_ABOUT THIS EXERCISE_
Starting at the line containing "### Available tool" and ending at the line containing "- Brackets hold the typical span", print every line of the material below exactly, both ends included, and stop there.

_MATERIAL PROVIDED_
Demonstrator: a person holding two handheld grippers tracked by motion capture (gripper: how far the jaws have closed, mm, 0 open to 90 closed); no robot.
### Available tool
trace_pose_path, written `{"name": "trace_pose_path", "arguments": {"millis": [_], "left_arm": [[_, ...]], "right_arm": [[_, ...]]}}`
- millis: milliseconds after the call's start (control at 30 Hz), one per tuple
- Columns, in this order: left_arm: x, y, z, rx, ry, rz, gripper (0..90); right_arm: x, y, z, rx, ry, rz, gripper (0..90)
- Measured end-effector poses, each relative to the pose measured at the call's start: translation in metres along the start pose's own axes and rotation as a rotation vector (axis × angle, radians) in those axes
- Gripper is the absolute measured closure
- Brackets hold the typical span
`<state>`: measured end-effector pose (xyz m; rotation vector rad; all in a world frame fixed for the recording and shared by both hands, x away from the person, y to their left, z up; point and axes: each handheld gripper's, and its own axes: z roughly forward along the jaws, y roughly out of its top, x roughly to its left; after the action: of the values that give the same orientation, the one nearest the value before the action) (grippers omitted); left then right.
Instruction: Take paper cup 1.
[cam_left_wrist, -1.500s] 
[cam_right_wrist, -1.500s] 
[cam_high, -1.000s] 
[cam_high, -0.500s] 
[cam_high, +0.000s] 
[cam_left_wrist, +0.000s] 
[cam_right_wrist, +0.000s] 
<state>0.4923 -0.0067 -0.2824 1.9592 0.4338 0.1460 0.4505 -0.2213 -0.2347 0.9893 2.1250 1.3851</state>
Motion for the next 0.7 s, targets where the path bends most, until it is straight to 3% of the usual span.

_RESPONSE TO THE TASK_
### Available tool
trace_pose_path, written `{"name": "trace_pose_path", "arguments": {"millis": [_], "left_arm": [[_, ...]], "right_arm": [[_, ...]]}}`
- millis: milliseconds after the call's start (control at 30 Hz), one per tuple
- Columns, in this order: left_arm: x, y, z, rx, ry, rz, gripper (0..90); right_arm: x, y, z, rx, ry, rz, gripper (0..90)
- Measured end-effector poses, each relative to the pose measured at the call's start: translation in metres along the start pose's own axes and rotation as a rotation vector (axis × angle, radians) in those axes
- Gripper is the absolute measured closure
- Brackets hold the typical span

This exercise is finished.